[Data excerpts]

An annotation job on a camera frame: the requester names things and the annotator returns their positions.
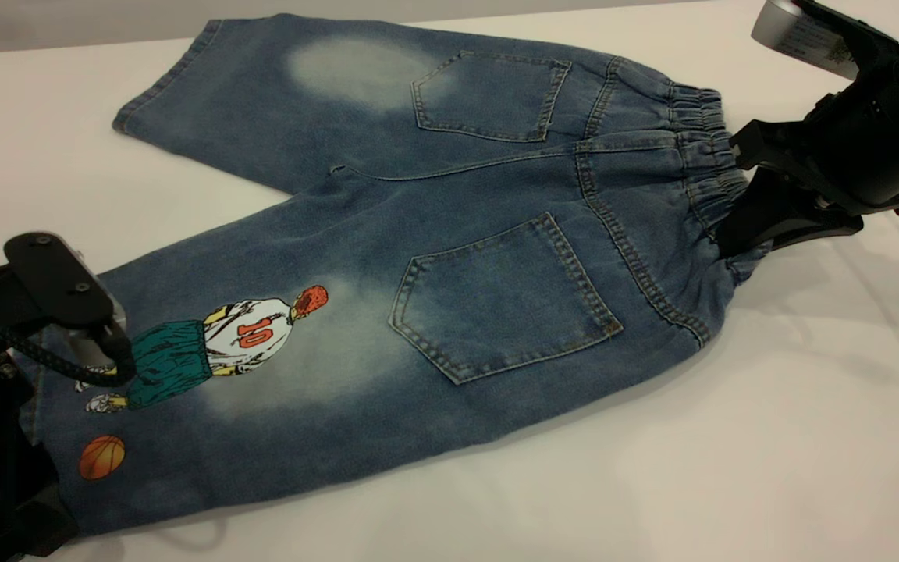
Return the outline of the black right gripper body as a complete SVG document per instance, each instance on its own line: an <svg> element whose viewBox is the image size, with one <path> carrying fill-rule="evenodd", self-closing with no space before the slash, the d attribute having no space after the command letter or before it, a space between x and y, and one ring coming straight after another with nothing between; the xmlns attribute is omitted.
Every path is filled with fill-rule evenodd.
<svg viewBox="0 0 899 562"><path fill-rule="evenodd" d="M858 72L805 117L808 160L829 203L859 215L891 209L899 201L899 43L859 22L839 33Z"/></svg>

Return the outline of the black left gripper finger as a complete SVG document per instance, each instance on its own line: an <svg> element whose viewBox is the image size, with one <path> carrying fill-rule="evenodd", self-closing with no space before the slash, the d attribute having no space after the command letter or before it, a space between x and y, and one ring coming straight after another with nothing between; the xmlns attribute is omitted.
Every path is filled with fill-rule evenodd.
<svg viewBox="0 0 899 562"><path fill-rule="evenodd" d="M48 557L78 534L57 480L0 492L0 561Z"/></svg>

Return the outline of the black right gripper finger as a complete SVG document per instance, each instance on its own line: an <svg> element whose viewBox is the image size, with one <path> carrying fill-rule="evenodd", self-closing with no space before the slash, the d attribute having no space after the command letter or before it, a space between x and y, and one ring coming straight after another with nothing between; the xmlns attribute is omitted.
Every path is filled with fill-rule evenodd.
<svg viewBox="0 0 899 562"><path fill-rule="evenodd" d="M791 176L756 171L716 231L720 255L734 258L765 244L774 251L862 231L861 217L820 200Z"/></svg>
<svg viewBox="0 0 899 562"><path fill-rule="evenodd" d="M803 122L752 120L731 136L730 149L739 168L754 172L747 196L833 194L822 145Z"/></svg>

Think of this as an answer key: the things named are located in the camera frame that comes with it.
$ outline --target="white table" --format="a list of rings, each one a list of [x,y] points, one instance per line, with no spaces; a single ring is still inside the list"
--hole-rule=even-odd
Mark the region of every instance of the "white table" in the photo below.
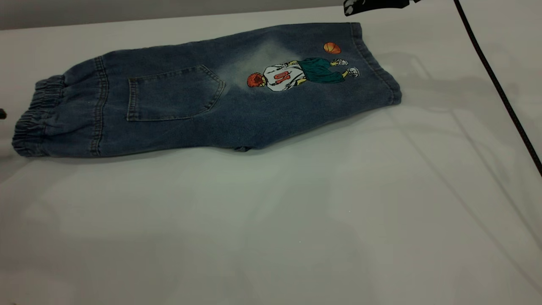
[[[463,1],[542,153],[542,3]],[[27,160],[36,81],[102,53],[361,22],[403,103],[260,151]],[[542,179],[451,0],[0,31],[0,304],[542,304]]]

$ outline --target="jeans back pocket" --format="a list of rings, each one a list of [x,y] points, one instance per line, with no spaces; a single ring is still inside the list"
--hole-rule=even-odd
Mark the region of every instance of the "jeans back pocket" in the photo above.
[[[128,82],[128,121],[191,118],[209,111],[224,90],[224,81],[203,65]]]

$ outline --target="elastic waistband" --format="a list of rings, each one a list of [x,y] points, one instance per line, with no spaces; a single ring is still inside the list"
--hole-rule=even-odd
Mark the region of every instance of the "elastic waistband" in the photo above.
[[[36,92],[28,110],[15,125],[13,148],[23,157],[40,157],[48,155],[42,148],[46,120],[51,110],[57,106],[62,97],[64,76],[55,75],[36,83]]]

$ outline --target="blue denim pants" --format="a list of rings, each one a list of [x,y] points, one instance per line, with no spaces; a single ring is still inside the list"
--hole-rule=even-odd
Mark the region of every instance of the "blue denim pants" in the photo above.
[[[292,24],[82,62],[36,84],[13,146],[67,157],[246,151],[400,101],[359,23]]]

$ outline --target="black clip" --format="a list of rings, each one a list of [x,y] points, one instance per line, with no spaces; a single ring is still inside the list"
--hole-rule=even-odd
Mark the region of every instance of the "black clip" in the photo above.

WORK TASK = The copy should match each line above exactly and contain no images.

ANSWER TO THIS EXERCISE =
An annotation job on a camera frame: the requester names things and the annotator returns their positions.
Return the outline of the black right gripper body as a complete SVG document per instance, each instance on its own line: an <svg> element whose viewBox is the image size, with one <path> carrying fill-rule="evenodd", self-closing with no space before the slash, the d attribute having no space after the command letter or before it, a space between x and y, and one ring coming straight after another with nothing between; the xmlns attribute is omitted.
Every path is filled with fill-rule evenodd.
<svg viewBox="0 0 899 562"><path fill-rule="evenodd" d="M858 72L805 117L808 160L829 203L859 215L891 209L899 201L899 43L859 22L839 33Z"/></svg>

Return the outline of the black left gripper finger as a complete SVG document per instance, each instance on its own line: an <svg> element whose viewBox is the image size, with one <path> carrying fill-rule="evenodd", self-closing with no space before the slash, the d attribute having no space after the command letter or before it, a space between x and y, and one ring coming straight after another with nothing between; the xmlns attribute is omitted.
Every path is filled with fill-rule evenodd.
<svg viewBox="0 0 899 562"><path fill-rule="evenodd" d="M48 557L78 534L57 480L0 492L0 561Z"/></svg>

Return the outline of the black right gripper finger as a complete SVG document per instance, each instance on its own line: an <svg> element whose viewBox is the image size, with one <path> carrying fill-rule="evenodd", self-closing with no space before the slash, the d attribute having no space after the command letter or before it, a space between x and y, and one ring coming straight after another with nothing between; the xmlns attribute is omitted.
Every path is filled with fill-rule evenodd.
<svg viewBox="0 0 899 562"><path fill-rule="evenodd" d="M791 176L756 171L716 231L720 255L734 258L765 244L774 251L862 231L861 217L820 200Z"/></svg>
<svg viewBox="0 0 899 562"><path fill-rule="evenodd" d="M803 122L752 120L731 136L730 149L739 168L754 172L747 196L833 194L822 145Z"/></svg>

Think of this as an answer key: the things named are located in the camera frame that comes with it.
$ outline --target="white table" --format="a list of rings, each one a list of [x,y] points, one instance per line, with no spaces; a single ring is still inside the list"
--hole-rule=even-odd
Mark the region of every instance of the "white table" in the photo below.
[[[463,1],[542,153],[542,3]],[[27,160],[36,81],[102,53],[361,22],[403,103],[260,151]],[[542,179],[451,0],[0,31],[0,304],[542,304]]]

$ outline --target="jeans back pocket" --format="a list of rings, each one a list of [x,y] points, one instance per line, with no spaces; a single ring is still inside the list"
--hole-rule=even-odd
Mark the region of every instance of the "jeans back pocket" in the photo above.
[[[128,82],[128,121],[191,118],[209,111],[224,90],[224,81],[203,65]]]

$ outline --target="elastic waistband" --format="a list of rings, each one a list of [x,y] points, one instance per line, with no spaces; a single ring is still inside the list"
--hole-rule=even-odd
Mark the region of every instance of the "elastic waistband" in the photo above.
[[[36,92],[28,110],[15,125],[13,148],[23,157],[40,157],[48,155],[42,148],[46,120],[51,110],[57,106],[62,97],[64,76],[55,75],[36,83]]]

$ outline --target="blue denim pants" --format="a list of rings, each one a list of [x,y] points, one instance per line, with no spaces; a single ring is still inside the list"
--hole-rule=even-odd
Mark the region of every instance of the "blue denim pants" in the photo above.
[[[292,24],[82,62],[36,84],[13,146],[67,157],[246,151],[400,101],[359,23]]]

$ outline --target="black clip" --format="a list of rings, each one a list of [x,y] points, one instance per line, with no spaces; a single ring is still inside the list"
--hole-rule=even-odd
Mark the region of every instance of the "black clip" in the photo above.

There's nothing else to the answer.